Judge Shannon also determined that First American failed to meet its burden of showing substantial need or extraordinary circumstances warranting him to compel disclosure of the withheld documents. Because the contents of the documents reflected “core” work product — which in most courts enjoy absolute or near absolute protection from disclosure — First American was required to show “extraordinary justification” warranting disclosure, which it failed to do. Moreover, upon in camera inspection, the contents of the documents were not “materially responsive” to First American’s allegations of collusion to manufacture jurisdiction.
Having determined the withheld documents were privileged, the Bankruptcy Court then analyzed whether a common interest existed. The Bankruptcy Court noted that many of the communications were marked “common interest” when sent, reflecting the parties’ intent to keep the communications within a limited group. Furthermore, the Bankruptcy Court accepted as a valid basis to support the common interest doctrine the Common Interest Parties’ “common end goal of developing and confirming a plan of reorganization.”

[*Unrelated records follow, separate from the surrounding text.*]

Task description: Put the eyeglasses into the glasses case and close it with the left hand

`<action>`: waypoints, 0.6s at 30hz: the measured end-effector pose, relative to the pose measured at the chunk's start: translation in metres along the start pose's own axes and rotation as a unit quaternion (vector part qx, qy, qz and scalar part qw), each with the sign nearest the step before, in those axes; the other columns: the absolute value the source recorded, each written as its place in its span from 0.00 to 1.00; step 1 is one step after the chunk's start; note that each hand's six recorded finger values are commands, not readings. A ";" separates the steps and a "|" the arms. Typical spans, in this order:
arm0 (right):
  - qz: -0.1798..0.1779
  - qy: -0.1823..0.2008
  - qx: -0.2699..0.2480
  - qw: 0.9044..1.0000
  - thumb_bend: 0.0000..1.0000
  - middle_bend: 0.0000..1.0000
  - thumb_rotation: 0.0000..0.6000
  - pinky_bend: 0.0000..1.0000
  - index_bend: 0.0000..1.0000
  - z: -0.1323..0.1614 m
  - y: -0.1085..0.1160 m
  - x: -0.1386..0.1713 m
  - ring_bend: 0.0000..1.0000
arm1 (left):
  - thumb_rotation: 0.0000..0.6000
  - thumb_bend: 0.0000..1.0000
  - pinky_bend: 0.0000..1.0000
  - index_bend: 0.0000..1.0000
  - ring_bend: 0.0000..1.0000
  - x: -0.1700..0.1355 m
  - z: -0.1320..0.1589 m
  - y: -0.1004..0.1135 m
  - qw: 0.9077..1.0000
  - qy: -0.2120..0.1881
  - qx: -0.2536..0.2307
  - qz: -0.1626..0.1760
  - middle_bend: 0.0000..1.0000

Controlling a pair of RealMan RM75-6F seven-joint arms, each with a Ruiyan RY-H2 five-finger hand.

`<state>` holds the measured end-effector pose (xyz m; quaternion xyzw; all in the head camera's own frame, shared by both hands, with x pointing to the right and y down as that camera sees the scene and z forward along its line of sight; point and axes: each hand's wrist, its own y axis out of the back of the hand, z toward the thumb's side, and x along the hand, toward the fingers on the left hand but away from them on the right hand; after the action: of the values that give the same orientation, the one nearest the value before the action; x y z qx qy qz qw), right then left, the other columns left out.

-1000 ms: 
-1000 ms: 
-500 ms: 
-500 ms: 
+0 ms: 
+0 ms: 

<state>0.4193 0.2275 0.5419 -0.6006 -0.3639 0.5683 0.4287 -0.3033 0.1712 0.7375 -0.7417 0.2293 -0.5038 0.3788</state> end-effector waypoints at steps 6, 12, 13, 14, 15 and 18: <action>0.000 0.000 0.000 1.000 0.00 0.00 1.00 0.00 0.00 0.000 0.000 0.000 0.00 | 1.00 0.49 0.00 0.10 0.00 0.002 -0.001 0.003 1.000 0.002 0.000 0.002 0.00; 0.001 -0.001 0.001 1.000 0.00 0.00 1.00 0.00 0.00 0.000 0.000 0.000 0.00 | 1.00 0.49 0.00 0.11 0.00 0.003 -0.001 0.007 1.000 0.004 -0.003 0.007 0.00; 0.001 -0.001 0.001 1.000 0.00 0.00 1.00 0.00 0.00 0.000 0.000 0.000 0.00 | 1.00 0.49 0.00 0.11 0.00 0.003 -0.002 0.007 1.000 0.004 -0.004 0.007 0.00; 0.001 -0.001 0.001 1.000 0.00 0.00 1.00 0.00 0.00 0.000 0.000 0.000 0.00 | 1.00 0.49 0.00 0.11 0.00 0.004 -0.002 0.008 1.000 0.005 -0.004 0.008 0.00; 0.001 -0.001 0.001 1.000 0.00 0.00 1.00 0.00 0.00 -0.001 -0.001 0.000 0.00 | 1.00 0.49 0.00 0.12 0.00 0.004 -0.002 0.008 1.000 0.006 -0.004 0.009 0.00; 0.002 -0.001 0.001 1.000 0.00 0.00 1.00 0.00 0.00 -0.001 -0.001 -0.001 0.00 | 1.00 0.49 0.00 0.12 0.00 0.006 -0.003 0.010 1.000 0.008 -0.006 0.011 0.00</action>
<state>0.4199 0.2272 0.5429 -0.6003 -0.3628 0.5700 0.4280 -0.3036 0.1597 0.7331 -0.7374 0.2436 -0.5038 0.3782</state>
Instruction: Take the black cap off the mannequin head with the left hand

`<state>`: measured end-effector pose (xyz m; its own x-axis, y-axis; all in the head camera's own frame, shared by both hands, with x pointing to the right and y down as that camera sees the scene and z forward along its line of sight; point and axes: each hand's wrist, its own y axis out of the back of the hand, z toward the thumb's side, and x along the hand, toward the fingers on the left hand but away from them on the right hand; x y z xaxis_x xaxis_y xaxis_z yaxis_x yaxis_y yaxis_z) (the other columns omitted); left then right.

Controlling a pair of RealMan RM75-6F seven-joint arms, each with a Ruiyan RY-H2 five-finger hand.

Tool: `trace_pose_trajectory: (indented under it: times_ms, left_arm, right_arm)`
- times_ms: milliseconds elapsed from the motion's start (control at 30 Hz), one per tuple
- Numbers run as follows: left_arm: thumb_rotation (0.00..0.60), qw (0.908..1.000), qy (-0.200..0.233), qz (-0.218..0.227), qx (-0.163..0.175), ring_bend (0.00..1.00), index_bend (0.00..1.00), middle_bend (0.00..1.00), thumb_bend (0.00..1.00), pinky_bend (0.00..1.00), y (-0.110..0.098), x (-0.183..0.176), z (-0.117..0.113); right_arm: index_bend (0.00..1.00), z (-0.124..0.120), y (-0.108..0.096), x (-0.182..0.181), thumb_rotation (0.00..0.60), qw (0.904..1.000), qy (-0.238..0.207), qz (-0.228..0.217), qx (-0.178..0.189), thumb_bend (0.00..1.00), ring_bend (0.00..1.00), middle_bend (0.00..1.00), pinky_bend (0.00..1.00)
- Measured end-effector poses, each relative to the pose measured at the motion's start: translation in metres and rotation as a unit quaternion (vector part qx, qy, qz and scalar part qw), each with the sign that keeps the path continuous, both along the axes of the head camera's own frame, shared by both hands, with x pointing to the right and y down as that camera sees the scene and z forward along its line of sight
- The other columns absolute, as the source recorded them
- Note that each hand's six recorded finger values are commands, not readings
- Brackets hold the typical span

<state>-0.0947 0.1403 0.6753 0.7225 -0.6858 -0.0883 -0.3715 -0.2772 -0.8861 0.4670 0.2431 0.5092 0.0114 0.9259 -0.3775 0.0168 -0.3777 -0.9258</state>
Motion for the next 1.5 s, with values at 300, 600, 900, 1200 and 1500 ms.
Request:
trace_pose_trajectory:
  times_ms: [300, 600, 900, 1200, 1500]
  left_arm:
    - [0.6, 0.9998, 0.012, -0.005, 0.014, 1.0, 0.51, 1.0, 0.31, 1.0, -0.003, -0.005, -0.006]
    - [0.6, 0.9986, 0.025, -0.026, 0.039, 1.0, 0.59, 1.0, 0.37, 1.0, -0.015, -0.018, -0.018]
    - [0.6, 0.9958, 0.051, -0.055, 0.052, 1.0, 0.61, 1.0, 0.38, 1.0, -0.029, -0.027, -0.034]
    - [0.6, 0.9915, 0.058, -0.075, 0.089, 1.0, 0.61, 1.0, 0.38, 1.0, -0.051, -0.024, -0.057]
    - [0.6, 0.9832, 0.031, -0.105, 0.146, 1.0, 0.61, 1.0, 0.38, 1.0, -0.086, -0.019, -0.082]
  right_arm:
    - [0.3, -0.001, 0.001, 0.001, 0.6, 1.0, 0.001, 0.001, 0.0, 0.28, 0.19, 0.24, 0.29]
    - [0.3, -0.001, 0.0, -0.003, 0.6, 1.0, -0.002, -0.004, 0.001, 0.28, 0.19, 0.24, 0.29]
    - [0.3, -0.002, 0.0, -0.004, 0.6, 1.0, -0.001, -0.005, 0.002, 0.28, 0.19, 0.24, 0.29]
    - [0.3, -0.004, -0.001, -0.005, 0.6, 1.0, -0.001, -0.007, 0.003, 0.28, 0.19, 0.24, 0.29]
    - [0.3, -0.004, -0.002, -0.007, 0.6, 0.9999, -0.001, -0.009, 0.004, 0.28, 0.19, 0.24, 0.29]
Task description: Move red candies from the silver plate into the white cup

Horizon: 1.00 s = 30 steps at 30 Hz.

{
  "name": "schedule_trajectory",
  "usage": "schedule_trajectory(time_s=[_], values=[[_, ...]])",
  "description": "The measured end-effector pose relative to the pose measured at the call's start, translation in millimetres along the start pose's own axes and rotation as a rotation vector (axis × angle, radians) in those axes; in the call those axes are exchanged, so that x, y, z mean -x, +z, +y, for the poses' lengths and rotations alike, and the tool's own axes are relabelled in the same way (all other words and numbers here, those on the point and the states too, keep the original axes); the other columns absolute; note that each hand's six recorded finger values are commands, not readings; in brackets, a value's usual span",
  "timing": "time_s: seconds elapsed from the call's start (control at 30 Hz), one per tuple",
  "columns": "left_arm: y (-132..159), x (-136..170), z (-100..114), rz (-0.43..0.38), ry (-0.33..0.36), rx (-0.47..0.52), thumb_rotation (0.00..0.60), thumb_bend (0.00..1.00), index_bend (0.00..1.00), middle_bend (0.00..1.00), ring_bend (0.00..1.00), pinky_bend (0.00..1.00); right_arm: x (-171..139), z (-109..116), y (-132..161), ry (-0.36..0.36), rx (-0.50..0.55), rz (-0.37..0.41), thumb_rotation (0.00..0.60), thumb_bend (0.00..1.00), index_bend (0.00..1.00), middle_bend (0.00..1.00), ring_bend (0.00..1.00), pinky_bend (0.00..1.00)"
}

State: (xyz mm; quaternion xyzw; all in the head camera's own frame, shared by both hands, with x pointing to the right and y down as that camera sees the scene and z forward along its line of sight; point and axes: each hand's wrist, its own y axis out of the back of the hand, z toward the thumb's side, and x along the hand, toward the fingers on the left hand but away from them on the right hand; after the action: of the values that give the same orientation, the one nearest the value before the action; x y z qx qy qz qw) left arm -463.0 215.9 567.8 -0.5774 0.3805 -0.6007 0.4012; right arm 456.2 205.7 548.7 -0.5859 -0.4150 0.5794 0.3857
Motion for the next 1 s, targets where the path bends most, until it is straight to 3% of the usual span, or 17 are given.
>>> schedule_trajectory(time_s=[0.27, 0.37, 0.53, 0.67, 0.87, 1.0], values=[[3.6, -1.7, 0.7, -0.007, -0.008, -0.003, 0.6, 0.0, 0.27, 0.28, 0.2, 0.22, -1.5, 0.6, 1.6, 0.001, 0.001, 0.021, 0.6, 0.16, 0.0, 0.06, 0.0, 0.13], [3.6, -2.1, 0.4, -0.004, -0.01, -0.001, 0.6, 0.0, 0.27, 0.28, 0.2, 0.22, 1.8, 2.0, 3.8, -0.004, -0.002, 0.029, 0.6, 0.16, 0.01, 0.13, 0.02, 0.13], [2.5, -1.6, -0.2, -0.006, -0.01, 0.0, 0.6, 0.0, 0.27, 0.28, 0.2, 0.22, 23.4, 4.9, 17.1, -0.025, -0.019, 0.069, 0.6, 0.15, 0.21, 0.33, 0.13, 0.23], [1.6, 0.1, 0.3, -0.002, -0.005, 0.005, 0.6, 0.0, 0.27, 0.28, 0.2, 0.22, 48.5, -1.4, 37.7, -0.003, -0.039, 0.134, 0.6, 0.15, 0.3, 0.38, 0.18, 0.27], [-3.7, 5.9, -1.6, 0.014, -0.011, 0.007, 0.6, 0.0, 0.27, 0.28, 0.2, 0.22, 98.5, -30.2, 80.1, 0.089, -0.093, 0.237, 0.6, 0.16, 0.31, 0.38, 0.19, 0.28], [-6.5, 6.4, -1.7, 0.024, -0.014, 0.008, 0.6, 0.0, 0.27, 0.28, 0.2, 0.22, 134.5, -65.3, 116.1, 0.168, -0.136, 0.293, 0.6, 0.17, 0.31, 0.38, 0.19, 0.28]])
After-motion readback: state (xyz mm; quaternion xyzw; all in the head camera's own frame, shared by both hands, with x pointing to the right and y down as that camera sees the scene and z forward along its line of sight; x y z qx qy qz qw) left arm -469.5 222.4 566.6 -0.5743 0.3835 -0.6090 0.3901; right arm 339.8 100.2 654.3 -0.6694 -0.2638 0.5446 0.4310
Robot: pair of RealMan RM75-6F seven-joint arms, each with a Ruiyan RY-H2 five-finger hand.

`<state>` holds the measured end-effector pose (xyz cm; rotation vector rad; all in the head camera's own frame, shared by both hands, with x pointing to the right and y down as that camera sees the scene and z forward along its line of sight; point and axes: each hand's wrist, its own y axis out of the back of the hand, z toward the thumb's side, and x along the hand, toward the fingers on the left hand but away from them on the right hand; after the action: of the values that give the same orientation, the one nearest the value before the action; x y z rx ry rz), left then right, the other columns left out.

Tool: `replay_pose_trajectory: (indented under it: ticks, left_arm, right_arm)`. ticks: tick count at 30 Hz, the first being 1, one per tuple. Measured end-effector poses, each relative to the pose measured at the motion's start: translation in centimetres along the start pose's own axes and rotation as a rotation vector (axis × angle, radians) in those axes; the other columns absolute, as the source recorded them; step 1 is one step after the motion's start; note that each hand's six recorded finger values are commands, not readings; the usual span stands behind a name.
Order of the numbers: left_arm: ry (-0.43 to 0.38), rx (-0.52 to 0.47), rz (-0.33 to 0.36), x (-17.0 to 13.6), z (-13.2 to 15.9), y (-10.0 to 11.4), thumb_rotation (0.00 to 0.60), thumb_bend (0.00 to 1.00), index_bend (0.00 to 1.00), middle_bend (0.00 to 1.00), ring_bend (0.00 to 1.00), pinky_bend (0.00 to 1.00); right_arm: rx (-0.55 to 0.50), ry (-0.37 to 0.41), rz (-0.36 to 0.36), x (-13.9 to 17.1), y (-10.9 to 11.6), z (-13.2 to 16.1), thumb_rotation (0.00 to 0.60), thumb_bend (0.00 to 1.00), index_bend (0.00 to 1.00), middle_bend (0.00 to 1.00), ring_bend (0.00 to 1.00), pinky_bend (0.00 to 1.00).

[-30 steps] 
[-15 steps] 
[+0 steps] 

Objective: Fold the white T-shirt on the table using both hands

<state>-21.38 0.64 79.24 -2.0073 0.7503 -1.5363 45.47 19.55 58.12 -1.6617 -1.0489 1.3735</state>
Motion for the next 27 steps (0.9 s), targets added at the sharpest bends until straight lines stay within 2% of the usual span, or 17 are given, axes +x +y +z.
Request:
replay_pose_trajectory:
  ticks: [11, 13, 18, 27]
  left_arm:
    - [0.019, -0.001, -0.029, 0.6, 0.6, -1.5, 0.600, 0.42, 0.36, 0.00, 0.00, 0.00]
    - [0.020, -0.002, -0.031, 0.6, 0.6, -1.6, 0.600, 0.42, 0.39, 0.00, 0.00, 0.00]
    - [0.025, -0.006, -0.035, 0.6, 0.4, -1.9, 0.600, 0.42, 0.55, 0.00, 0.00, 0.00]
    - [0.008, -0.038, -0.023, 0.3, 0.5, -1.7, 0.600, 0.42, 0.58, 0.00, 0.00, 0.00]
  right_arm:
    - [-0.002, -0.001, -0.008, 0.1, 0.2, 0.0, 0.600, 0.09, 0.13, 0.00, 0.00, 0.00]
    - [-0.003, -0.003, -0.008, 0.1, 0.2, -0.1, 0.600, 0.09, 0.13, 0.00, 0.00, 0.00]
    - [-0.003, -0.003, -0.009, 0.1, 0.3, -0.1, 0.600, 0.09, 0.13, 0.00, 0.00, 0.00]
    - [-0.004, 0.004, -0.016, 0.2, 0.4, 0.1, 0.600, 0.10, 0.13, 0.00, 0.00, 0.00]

Judge Shannon’s letter ruling provides a few takeaways for parties who intend to assert the protection of the common interest doctrine or to attack such an assertion. First, it is a good idea to regularly mark any communications or documents exchanged amongst common interest members as subject to the common interest doctrine. Doing so can provide explicit evidence of the parties’ intent to have those communications and documents protected from disclosure, as Judge Shannon noted in his letter ruling. Second, if the party seeking to withhold documents prevails against a motion to compel, it can be an empty victory if they are still required to produce documents to the court for in camera inspection. Where a judge, rather than a jury, presides over a trial on the issues, in camera review of documents may impact a judge’s perceptions of the merits of the case, even if those documents are never produced to the opposing side. Lastly, the Bankruptcy Court’s willingness to accept as a basis for the common interest protection, the Common Interest Parties’ goal to propose and confirm a chapter 11 plan seems to provide parties a broad basis for asserting the common interest doctrine.